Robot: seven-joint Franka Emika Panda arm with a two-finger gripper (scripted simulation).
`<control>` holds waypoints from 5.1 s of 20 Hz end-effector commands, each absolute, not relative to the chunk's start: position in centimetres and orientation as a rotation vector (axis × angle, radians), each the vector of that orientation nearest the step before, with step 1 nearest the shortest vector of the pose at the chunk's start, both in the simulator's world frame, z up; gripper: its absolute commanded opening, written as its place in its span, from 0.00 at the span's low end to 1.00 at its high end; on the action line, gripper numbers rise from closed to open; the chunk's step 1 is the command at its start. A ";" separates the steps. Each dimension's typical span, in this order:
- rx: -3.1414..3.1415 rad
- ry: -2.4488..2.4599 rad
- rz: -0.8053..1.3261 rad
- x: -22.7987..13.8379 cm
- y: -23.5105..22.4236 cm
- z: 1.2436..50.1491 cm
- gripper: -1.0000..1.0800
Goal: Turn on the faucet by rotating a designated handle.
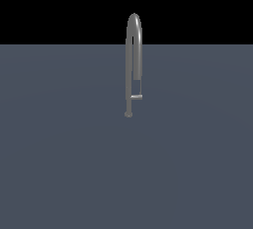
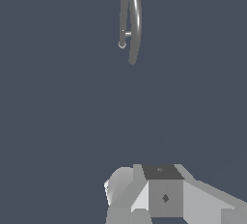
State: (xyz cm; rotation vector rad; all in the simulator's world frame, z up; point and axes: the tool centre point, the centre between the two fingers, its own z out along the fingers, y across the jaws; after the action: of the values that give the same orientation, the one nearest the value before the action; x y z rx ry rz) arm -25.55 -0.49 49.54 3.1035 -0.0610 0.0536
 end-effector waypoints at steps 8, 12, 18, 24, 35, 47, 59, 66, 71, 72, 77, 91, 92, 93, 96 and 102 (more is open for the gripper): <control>3.117 -0.082 0.030 -24.9 -0.4 49.5 0.00; 3.135 -0.113 -0.006 -23.9 -0.4 49.4 0.00; 3.177 -0.188 -0.093 -21.6 -0.3 49.0 0.00; 3.229 -0.297 -0.219 -18.4 -0.3 48.3 0.00; 3.305 -0.526 -0.487 -12.1 -0.8 46.3 0.00; 3.340 -0.803 -0.816 -5.6 -1.9 42.7 0.00; 3.306 -1.107 -1.186 0.2 -3.4 37.8 0.00; 3.243 -1.301 -1.423 3.1 -4.2 34.2 0.00; 3.171 -1.449 -1.606 5.1 -4.8 31.3 0.00; 3.154 -1.480 -1.643 5.4 -4.9 30.6 0.00; 3.046 -1.641 -1.841 7.1 -5.4 27.3 0.00; 2.618 -2.061 -2.348 10.0 -5.5 17.6 0.00; 2.591 -2.082 -2.372 10.1 -5.4 17.0 0.00; 2.566 -2.100 -2.394 10.2 -5.4 16.6 0.00; 2.505 -2.143 -2.444 10.3 -5.2 15.5 0.00; 2.468 -2.168 -2.474 10.4 -5.0 14.8 0.00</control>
State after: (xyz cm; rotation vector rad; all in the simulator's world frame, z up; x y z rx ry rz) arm 10.34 -5.07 14.76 2.4690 -2.1658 -2.4727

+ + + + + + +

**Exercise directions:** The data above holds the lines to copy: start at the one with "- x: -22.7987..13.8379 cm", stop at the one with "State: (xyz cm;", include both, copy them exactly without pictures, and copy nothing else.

**Expected answer:**
- x: -22.7987..13.8379 cm
- y: -23.5105..22.4236 cm
- z: 1.2436..50.1491 cm
- gripper: -1.0000..1.0800
Goal: Turn on the faucet by rotating a designated handle.
State: (xyz cm; rotation vector rad; all in the simulator's world frame, z up; point and axes: the tool centre point, the centre between the two fingers, its own z out along the fingers, y across the jaws; after the action: of the values that give the same orientation, the one nearest the value before the action; x y z rx ry rz) arm -25.55 -0.49 49.54 3.1035 -0.0610 0.0536

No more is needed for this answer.